1.1 "AAA" shall have the meaning assigned to such term in Section 15.2.
1.2 "Affiliate" shall mean, with respect to a Party, any entity controlling, controlled by, or under common control with, such Party, for only so long as such control exists. For these purposes, "control" shall refer to: (i) the possession, directly or indirectly, of the power to direct the management or policies of an entity, whether through the ownership of voting securities, by contract or otherwise, or (ii) the ownership, directly or indirectly, of more than fifty percent (50%) of the voting securities or other ownership interest of an entity.
1.3 "Agreement" shall mean this collaboration agreement together with all exhibits, schedules and attachments hereto.
1.4 "Alpharma" shall have the meaning assigned to such term in the preamble.
1.5 "Anti-caking Complex" shall mean pharmaceutical compositions comprising the Compound **** for use in the manufacture of the Subsequent Product and Initial Product.
1.6 "Anti-Kickback Statute" shall mean the Federal Health Care Programs Anti-Kickback Law, Title 42 of the U.S. Code Section 1320a-7b(b).
1.7 "API" shall mean the Compound(s) comprising the Product.
1.8 "Audited Party" shall have the meaning assigned to such term in Section 6.6.
1.9 "Auditing Party" shall have the meaning assigned to such term in Section 6.6.
1.10 "Bankruptcy Code" shall have the meaning assigned to such term in Section 13.7.2.
1.11 "Basic Transfer Price" shall have the meaning assigned in Section 8.1.3.
1.12 "Bioequivalence"or "Bioequivalent" shall mean ****.
1.13 "Blocking Patent" means any valid patent issued to a Third Party that would be infringed by the manufacture, use, sale, offer for sale or importation of a Product in the Territory.
1.14 "Breaching Party" shall have the meaning assigned to such term in Section 13.3.
1.15 "Calendar Quarter" shall mean a period of three (3) consecutive months ending on the last day of March, June, September, or December, respectively.

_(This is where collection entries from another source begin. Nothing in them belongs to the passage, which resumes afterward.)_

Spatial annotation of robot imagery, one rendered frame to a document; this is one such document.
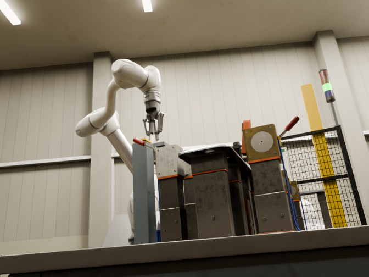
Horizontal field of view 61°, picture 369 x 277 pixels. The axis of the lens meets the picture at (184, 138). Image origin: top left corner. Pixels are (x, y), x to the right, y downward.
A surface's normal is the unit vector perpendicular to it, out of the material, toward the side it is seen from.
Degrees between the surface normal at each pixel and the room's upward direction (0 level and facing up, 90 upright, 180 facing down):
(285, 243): 90
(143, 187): 90
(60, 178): 90
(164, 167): 90
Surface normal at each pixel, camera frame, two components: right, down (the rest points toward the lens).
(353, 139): -0.05, -0.34
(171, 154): -0.37, -0.29
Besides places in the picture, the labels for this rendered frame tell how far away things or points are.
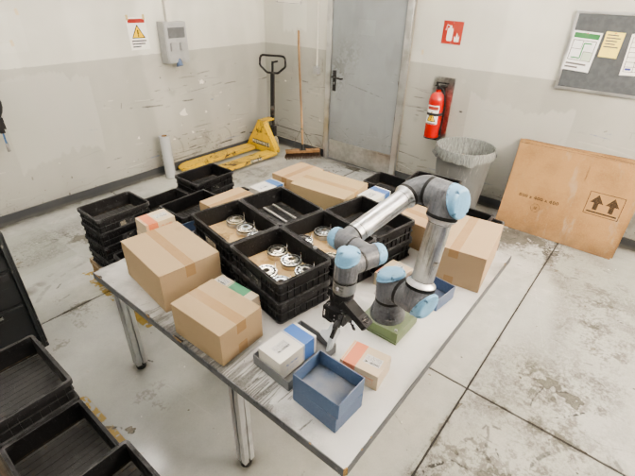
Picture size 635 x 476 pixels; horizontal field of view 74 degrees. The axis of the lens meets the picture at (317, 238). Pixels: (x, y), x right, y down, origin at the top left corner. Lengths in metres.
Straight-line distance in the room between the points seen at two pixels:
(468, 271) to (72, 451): 1.88
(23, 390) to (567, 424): 2.65
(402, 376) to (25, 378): 1.61
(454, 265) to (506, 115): 2.60
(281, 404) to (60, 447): 0.95
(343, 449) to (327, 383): 0.22
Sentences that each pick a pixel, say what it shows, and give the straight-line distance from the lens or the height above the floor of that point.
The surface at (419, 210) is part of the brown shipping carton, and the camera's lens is 2.55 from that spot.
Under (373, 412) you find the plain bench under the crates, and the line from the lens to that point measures 1.61.
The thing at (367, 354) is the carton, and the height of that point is 0.77.
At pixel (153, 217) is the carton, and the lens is 2.35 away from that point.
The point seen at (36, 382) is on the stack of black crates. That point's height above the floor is 0.49.
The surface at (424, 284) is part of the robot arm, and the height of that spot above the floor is 1.02.
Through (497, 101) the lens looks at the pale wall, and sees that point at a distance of 4.57.
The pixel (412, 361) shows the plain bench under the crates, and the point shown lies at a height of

1.16 "cGMP" shall mean current Good Manufacturing Practice and General Biological Products Standards as promulgated under and in accordance with the FDC Act, Parts 210, 211, and 600-680. To the extent consistent with U.S. law, "cGMP"shall also include practices and standards described in the Guide to Good Manufacturing Practices for Medicinal Products as promulgated under European Directive 91/356/EEC, including Annex 18 thereof, and ICH Q7A.
1.17 "Commercial Supply Agreement" shall have the meaning assigned to such term in Section 8.2.6.
1.18 "Commercial Transfer Price" shall have the meaning assigned in Section 8.2.6.
1.19 "Commercialization Program" shall have the meaning assigned to such term in Section 5.1.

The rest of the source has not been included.